What Is a Break-Glass Account?
A break-glass account is a highly privileged, emergency-use-only administrative account in Microsoft Entra ID (formerly Azure AD). It is designed to be used when normal administrative access is unavailable due to:
A failure of the identity provider (e.g., on-premises Active Directory Federation Services outage)
Compromise of all other admin accounts
Misconfiguration of conditional access policies that lock out all admins
Loss of multi-factor authentication (MFA) capabilities
Accidental deletion of users or roles
The account is a cloud-only user account (not synchronized from on-premises) with the Global Administrator role. It is excluded from all conditional access policies, MFA requirements, and identity protection policies. Its password is extremely long (at least 16 characters, ideally 20+), complex, and stored in a secure, audited location (e.g., a physical safe or a privileged access management system). The account is not used for daily operations — it is only activated during a verified emergency.
Why Break-Glass Accounts Exist
Microsoft 365 tenants rely on Entra ID for authentication and authorization. If Entra ID becomes unavailable or if all administrative accounts are locked out, the tenant becomes unmanageable. Break-glass accounts provide a backdoor that bypasses normal authentication flows, ensuring that administrators can always regain access.
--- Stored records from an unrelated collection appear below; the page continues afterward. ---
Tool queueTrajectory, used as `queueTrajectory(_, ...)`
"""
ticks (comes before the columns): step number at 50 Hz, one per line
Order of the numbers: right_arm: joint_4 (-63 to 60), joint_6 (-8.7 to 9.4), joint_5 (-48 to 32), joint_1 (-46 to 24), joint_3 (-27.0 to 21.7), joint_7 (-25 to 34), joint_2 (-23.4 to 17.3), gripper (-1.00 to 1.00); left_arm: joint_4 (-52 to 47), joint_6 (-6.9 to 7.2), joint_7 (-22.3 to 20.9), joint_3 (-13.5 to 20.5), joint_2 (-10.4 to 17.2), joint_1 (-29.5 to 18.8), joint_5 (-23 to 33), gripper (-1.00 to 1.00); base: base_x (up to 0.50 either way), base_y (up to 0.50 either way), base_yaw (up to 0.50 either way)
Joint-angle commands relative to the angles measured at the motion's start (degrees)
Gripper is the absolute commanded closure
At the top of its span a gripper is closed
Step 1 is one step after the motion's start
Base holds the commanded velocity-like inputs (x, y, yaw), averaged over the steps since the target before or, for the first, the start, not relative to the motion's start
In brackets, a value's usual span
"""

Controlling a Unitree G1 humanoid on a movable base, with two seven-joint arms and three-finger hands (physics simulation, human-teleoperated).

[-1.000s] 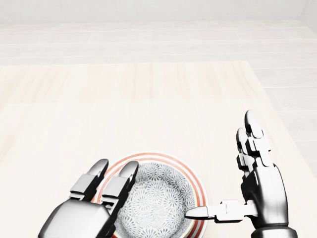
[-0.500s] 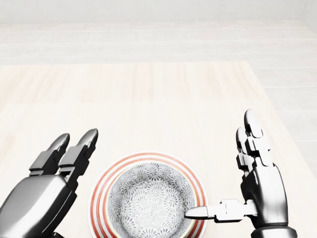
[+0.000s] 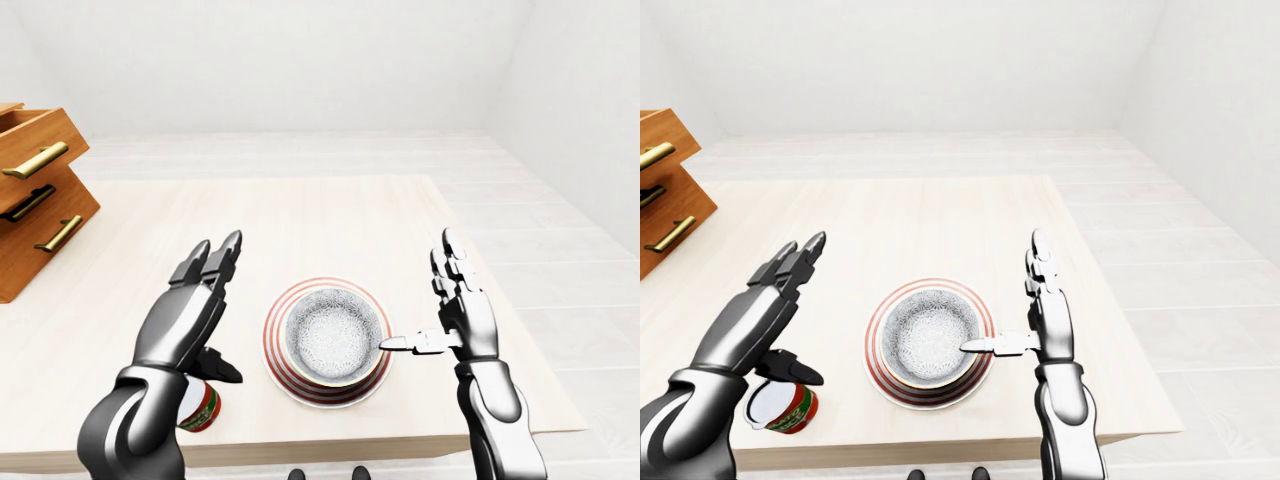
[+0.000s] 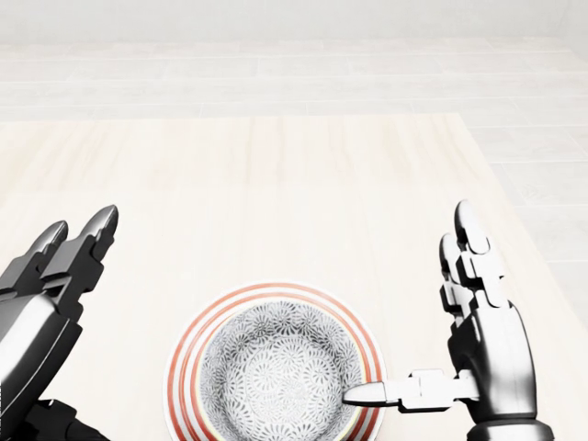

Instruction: Put the bowl on the plate.

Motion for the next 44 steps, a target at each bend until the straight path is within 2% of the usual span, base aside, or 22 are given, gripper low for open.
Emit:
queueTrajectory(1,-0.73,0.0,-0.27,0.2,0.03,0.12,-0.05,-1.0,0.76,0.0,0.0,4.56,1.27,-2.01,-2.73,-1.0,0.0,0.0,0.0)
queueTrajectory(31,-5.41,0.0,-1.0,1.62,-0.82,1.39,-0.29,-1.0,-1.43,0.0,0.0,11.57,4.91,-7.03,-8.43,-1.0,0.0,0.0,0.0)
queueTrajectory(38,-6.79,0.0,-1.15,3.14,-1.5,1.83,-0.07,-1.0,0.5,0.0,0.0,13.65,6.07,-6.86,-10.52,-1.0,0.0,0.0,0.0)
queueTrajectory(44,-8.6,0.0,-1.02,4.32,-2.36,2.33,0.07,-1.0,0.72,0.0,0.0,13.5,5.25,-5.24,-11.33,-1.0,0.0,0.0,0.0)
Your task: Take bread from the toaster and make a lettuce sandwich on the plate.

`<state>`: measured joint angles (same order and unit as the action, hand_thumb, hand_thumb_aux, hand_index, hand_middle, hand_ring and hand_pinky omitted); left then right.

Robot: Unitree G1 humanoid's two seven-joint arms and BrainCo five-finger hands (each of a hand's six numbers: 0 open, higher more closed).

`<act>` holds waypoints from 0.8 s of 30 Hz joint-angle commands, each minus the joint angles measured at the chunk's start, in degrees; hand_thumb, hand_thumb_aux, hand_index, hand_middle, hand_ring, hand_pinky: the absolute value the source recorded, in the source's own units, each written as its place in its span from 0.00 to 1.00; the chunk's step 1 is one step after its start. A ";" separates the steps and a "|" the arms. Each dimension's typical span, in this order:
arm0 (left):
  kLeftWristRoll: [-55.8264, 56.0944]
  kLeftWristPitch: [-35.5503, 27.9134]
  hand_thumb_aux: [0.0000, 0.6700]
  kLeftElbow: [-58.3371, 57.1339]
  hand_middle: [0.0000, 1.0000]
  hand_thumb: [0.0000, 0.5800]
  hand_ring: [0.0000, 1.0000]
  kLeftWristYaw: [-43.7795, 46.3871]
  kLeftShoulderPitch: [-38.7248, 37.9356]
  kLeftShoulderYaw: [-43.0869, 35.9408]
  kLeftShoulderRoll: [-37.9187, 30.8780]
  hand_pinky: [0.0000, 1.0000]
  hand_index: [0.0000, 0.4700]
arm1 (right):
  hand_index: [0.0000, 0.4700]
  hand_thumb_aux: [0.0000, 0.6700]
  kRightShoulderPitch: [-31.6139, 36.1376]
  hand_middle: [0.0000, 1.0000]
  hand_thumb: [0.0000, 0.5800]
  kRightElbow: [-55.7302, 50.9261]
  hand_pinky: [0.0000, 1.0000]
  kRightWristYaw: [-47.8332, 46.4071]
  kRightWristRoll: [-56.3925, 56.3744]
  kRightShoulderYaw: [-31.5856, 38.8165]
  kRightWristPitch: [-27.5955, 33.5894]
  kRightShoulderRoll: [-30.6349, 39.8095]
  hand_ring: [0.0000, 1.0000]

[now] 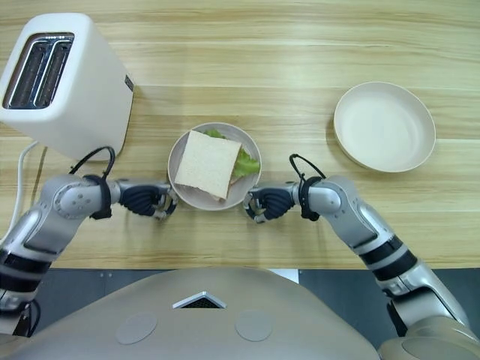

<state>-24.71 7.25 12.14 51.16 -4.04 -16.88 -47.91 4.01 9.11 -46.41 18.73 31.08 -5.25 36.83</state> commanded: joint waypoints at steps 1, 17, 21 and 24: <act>-4.44 0.38 1.00 -7.53 1.00 1.00 1.00 -3.31 4.94 -3.23 3.08 1.00 1.00 | 1.00 1.00 7.18 1.00 1.00 -10.84 1.00 4.06 2.91 -0.76 -0.76 -4.22 1.00; -8.58 14.37 0.00 -60.10 0.00 0.00 0.00 -61.26 46.23 -1.50 27.59 0.00 0.00 | 1.00 1.00 47.78 0.51 1.00 -74.87 0.51 61.44 17.79 -2.46 -8.20 -21.48 0.51; 2.61 19.11 0.00 -39.76 0.00 0.00 0.00 -58.20 33.67 6.89 24.47 0.00 0.00 | 0.00 0.00 44.41 0.00 0.00 -69.56 0.00 67.52 19.49 -3.69 -7.34 -15.85 0.00; 14.20 18.92 0.00 -24.91 0.00 0.00 0.00 -57.30 26.34 15.09 25.87 0.00 0.00 | 0.00 0.00 35.06 0.00 0.00 -52.49 0.00 67.90 12.63 -12.53 -9.96 -10.60 0.00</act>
<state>-18.17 26.48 -22.57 -7.19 26.82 -7.23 -22.24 46.00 -54.78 22.15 36.90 24.79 -13.48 22.38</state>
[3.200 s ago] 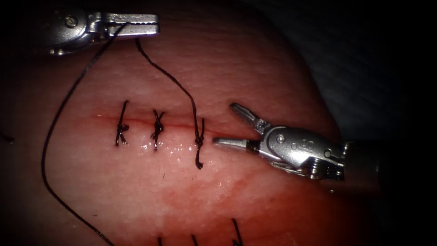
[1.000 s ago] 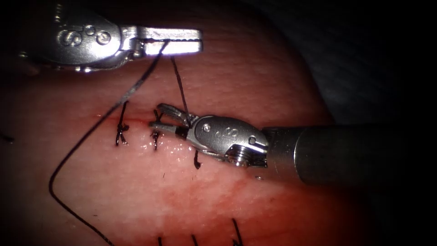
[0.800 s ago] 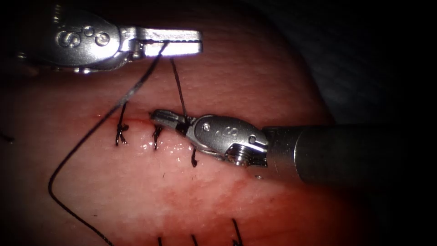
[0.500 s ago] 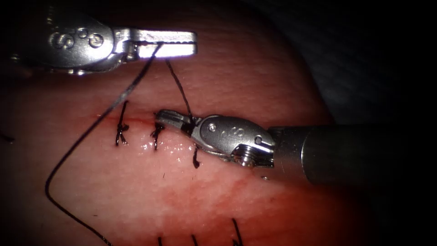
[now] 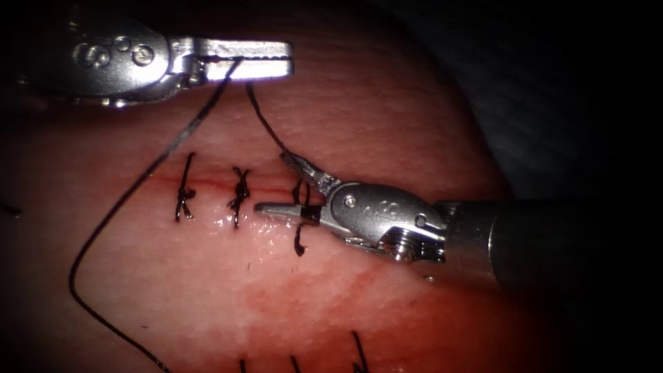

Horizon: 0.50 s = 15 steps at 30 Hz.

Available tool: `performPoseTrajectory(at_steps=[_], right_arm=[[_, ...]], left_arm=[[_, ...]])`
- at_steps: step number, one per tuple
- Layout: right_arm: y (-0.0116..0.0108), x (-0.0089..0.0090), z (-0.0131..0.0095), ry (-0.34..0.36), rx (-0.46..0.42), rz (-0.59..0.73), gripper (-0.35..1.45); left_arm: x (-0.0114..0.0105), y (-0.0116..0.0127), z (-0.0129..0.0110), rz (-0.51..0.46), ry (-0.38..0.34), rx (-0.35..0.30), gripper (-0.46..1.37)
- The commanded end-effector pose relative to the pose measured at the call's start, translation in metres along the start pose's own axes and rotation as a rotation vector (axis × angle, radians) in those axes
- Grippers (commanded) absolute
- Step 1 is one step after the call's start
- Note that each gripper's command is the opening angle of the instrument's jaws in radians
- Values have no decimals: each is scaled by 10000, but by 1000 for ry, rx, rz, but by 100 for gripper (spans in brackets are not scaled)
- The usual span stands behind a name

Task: Wound Closure
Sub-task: Pull the suture up with the left arm to tension and cut the suture with the right arm

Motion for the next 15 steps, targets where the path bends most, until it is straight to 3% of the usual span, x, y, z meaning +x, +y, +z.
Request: performPoseTrajectory(at_steps=[1, 15], right_arm=[[0, 0, 1, 6, 3, 1, 142], [-10, 5, 38, 10, -34, -2, 139]], left_arm=[[1, 1, 0, 0, 0, -3, -35], [4, 3, 5, -1, -2, 2, -35]])
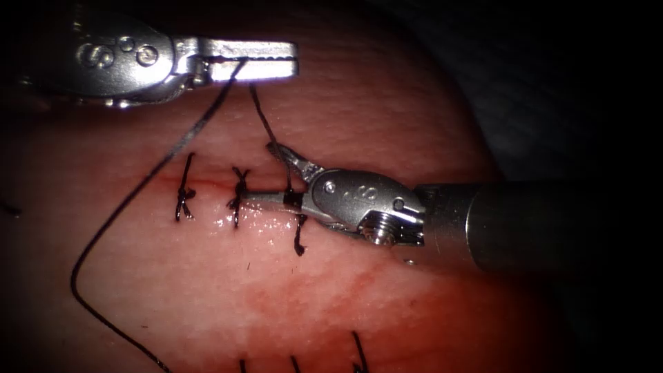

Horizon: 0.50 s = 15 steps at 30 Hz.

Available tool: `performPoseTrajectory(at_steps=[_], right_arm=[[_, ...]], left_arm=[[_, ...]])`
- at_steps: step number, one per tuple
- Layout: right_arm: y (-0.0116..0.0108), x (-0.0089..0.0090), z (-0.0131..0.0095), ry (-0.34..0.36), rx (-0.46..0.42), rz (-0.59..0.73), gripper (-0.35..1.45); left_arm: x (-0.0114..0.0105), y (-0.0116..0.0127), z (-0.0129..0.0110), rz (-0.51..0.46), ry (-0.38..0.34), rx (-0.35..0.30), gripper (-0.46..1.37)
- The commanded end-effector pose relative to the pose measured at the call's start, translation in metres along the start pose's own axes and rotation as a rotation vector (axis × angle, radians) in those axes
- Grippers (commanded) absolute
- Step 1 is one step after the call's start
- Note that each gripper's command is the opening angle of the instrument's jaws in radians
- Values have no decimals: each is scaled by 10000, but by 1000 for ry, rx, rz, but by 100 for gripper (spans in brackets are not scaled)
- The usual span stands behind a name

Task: Wound Closure
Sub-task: Pull the suture up with the left arm to tension and cut the suture with the right arm

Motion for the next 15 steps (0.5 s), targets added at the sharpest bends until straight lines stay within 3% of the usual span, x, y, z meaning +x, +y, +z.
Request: performPoseTrajectory(at_steps=[1, 13, 15], right_arm=[[-3, 1, 2, 0, 4, 0, 138], [-9, 1, 7, -3, 2, -1, 134], [-10, 1, 9, -3, 1, -1, 123]], left_arm=[[0, 0, 1, 0, 1, -3, -35], [2, 2, 4, 0, 4, -2, -35], [3, 2, 4, 0, 3, -1, -35]])
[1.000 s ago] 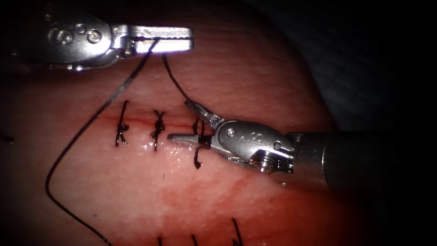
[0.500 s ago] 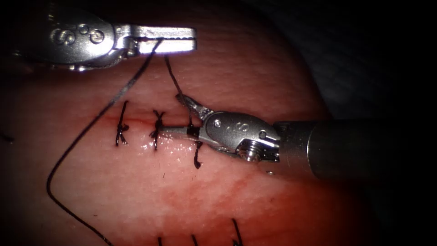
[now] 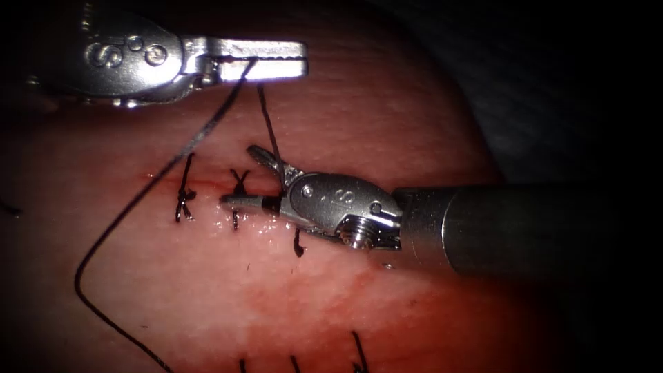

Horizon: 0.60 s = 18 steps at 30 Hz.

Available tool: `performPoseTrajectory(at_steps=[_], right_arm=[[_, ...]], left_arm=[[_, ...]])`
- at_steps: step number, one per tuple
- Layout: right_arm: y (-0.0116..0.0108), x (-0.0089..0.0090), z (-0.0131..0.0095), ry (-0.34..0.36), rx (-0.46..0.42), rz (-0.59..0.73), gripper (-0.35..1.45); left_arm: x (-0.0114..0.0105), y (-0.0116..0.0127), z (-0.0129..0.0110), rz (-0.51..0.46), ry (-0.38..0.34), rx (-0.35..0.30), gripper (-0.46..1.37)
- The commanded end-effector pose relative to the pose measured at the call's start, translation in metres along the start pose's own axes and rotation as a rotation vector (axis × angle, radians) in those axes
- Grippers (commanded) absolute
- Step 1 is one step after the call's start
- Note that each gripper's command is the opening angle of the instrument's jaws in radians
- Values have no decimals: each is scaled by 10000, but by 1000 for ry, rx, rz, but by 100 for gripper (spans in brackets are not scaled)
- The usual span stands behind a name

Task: Wound Closure
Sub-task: Pull the suture up with the left arm to tension and cut the suture with the right arm

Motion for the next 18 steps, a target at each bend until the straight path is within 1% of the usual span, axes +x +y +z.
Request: performPoseTrajectory(at_steps=[1, 2, 4, 5, 6, 11, 18], right_arm=[[0, 0, 0, 0, 6, 1, 113], [0, 0, 0, 0, 6, 1, 100], [-1, 1, 1, 6, 17, 0, 43], [-1, 1, 1, 9, 22, 0, 28], [-1, 1, 0, 18, 50, 0, -35], [-2, 3, -1, 2, 95, 0, -35], [-1, 9, -9, 3, 100, 5, -35]], left_arm=[[1, 0, 0, 0, 2, -3, -35], [1, 1, 0, 0, 2, -3, -35], [2, 1, 0, 0, 2, -3, -35], [2, 1, 0, 0, 2, -3, -35], [3, 2, -1, 0, 2, -3, -35], [5, 3, -1, 0, 3, -3, -35], [5, 3, -2, 0, 4, -5, -35]])
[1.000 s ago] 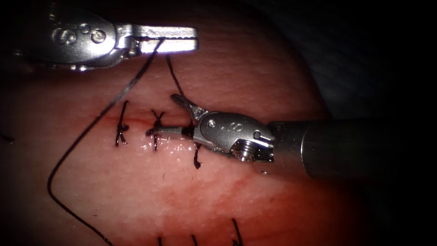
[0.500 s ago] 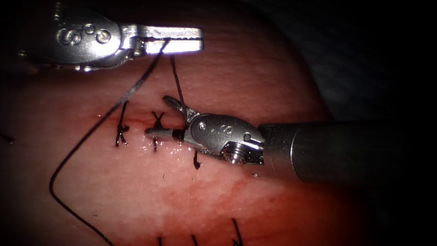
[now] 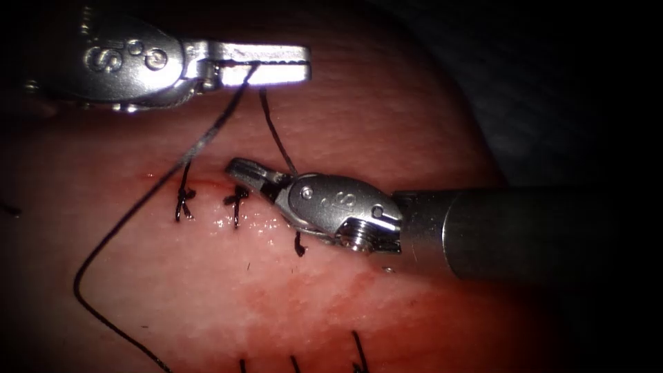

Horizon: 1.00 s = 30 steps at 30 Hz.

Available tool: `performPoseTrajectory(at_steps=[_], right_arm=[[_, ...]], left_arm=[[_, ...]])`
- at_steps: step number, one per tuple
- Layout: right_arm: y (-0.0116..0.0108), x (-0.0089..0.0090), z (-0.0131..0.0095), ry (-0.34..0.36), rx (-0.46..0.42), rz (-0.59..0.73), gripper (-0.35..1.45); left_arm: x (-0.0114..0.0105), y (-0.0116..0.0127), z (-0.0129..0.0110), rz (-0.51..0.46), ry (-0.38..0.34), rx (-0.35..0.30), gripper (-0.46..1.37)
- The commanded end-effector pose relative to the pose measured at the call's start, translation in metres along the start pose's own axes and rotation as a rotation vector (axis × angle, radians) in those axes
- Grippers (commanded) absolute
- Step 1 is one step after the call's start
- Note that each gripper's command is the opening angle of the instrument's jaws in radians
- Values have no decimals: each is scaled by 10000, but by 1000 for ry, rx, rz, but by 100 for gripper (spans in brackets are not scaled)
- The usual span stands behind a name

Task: Wound Closure
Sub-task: Pull the suture up with the left arm to tension and cut the suture with the right arm, then set the cut suture end down from the left hand

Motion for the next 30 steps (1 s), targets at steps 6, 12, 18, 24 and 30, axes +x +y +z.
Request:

The concept is rooted in the principle of 'resilience' — no single point of failure should prevent administrative access.
How Break-Glass Accounts Work Internally
When a user signs in with a break-glass account, the following happens: 1. The user enters the break-glass account username (e.g., break-glass@contoso.com) and password. 2. Entra ID checks the user object. The account is a cloud-only user with the 'UserPrincipalName' set to a cloud domain (e.g., contoso.onmicrosoft.com). It is not federated or synchronized. 3. Entra ID evaluates authentication policies. Because the account is explicitly excluded from conditional access policies (via a policy exclusion or by not having any policies that apply to it), no MFA challenge or device compliance check is triggered. 4. If the password is correct, the user receives an access token with the Global Administrator role. The token is issued without any additional verification. 5. The sign-in event is logged in the Entra ID sign-in logs and the Audit logs. A custom alert (e.g., via Microsoft Sentinel or a Logic App) is triggered to notify security teams. 6. After the emergency is resolved, the password is rotated and the account is secured again.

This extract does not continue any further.